DARPA SCEPTER focused on developing computational approaches for machine-generated operational planning in highly complex, adversarial environments. The effort centered on methods for representing and reasoning over large state–action spaces, enabling autonomous systems to explore, generate, and evaluate novel courses of action that go beyond human-curated plans. A key emphasis was on unscripted, goal-oriented agents and abstraction strategies that support rapid exploration while preserving interpretability and expert relevance, allowing machine-generated strategies to be meaningfully assessed by human planners. Overall, the work contributed to advancing algorithmic planning systems that can reason at campaign scale, stress-test assumptions through simulation, and improve resiliency by uncovering unexpected but plausible strategic alternatives.

Hybrid Event Memory System (HEMS)

HEMS is a Common Lisp implementation of the Hybrid Theory of Event Memory. It is a computational framework designed to support event cognition in intelligent agents by clustering and classifying structured observations in an event hierarchy. HEMS stores observations as directed acyclic graphs at the lowest levels of the hierarchical event memory and incrementally learns generalizations to form a probabilistic taxonomy of events, enabling online adaptation and improved predictive accuracy as new data are encountered. The system embodies a hybrid theory of event memory that integrates exemplar-based and schema-based perspectives, with mechanisms for efficient rule-based representation of probability distributions.
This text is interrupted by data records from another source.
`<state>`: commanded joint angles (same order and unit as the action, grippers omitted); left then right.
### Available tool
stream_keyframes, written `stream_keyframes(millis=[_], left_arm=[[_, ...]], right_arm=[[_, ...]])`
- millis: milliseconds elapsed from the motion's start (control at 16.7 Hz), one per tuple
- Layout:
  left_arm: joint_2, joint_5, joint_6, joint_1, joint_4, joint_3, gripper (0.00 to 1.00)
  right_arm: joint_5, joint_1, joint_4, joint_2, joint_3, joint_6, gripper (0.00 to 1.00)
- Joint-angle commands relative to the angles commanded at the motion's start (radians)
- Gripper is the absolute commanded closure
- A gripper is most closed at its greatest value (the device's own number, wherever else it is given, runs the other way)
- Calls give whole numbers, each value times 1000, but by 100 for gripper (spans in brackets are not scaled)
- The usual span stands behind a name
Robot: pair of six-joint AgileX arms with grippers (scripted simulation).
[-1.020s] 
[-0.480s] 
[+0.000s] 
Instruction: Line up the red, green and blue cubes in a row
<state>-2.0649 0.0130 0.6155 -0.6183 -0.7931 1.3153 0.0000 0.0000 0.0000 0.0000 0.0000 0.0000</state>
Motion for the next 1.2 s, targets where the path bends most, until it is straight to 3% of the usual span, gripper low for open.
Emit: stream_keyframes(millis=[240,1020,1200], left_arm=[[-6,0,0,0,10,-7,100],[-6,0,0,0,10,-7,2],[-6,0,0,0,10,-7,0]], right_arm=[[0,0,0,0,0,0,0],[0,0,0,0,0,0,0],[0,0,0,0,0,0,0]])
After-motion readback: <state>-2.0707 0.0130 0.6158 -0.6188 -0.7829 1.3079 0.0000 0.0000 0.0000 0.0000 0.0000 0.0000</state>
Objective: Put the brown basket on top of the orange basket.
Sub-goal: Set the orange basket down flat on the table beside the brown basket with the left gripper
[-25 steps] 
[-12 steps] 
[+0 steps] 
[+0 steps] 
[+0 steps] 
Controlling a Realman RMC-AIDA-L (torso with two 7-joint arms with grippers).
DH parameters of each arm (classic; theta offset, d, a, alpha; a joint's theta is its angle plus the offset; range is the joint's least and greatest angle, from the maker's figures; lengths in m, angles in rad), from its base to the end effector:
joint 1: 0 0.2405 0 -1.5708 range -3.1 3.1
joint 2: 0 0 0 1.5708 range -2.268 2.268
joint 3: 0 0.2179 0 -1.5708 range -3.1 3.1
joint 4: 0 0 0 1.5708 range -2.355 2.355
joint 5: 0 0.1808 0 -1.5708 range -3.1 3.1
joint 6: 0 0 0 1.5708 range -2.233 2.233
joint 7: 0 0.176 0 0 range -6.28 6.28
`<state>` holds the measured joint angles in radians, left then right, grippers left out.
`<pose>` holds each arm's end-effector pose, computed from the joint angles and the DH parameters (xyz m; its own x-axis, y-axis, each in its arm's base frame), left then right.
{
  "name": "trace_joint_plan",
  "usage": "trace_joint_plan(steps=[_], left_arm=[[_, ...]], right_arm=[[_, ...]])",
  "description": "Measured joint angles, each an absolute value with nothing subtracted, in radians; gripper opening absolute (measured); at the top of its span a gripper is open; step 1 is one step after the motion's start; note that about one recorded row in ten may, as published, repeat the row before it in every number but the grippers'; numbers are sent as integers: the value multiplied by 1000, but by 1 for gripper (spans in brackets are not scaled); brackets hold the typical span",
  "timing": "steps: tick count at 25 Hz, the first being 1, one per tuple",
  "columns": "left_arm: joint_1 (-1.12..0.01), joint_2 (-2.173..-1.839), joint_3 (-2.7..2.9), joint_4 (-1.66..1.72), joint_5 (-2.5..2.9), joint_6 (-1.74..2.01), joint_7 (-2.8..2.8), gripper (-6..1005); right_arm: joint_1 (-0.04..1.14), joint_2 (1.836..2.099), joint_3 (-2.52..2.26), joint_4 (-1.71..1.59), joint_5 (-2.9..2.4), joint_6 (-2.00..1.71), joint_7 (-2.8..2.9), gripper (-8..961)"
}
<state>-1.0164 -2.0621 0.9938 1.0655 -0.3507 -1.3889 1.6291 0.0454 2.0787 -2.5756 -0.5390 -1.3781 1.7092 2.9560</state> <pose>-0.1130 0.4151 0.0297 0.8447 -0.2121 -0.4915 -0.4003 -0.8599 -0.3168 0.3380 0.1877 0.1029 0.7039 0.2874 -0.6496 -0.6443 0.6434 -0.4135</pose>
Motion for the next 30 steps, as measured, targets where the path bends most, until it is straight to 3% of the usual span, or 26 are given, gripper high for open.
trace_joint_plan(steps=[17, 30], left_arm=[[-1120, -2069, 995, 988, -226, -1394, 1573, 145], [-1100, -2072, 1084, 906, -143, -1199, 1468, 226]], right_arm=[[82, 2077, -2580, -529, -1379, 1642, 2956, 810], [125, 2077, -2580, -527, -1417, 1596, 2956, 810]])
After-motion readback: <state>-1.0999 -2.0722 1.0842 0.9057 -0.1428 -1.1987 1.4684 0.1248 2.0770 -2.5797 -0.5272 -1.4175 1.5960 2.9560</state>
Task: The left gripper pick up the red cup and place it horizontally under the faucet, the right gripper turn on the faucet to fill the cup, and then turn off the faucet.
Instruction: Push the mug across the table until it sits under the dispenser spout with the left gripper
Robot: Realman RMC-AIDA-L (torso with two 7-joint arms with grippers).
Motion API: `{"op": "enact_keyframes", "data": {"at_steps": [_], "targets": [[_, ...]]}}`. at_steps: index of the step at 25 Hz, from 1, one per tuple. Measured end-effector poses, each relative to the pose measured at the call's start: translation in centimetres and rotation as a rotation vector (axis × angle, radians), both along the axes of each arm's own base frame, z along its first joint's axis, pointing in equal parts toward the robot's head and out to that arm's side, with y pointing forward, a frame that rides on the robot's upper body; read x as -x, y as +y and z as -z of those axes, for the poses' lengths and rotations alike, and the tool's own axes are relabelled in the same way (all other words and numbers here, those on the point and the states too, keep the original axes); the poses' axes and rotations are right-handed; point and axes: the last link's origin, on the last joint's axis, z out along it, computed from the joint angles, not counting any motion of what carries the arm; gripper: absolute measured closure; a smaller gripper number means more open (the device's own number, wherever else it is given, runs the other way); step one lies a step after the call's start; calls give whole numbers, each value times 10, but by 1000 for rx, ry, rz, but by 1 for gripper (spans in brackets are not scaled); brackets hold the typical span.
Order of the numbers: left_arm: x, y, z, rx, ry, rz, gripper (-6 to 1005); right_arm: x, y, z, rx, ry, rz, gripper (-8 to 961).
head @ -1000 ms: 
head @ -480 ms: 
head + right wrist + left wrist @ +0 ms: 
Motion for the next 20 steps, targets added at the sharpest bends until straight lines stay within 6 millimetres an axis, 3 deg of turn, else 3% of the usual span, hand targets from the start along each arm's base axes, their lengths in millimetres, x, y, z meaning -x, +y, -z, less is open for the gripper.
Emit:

HEMS has been used to model a wide range of event memory phenomena, including remembering, misremembering, and confabulation and facilitates the construction of event memory–enabled intelligent agents that reason temporally under uncertainty, make inferences based on past experience, and produce causal explanations.

Cognitive Architecture/ICARUS

A cognitive architecture specifies the representational structures and computational mechanisms that underlie intelligent behavior, providing an integrated theory of how perception, memory, learning, and action interact over time. The ICARUS cognitive architecture is distinguished by its strong commitment to symbolic, structured representations of knowledge, particularly hierarchical concepts and skills that directly support goal-directed behavior. ICARUS tightly couples learning with execution. The same conceptual and procedural knowledge used for acting is incrementally acquired from experience, enabling continuous refinement rather than offline retraining. Its emphasis on explanatory, human-interpretable knowledge, explicit representations of goals and plans, along with deductive inference rules, problem-solving strategies, and skill execution procedures make ICARUS especially well suited for modeling human cognition and for building agents that must reason, adapt, and explain their behavior in complex environments.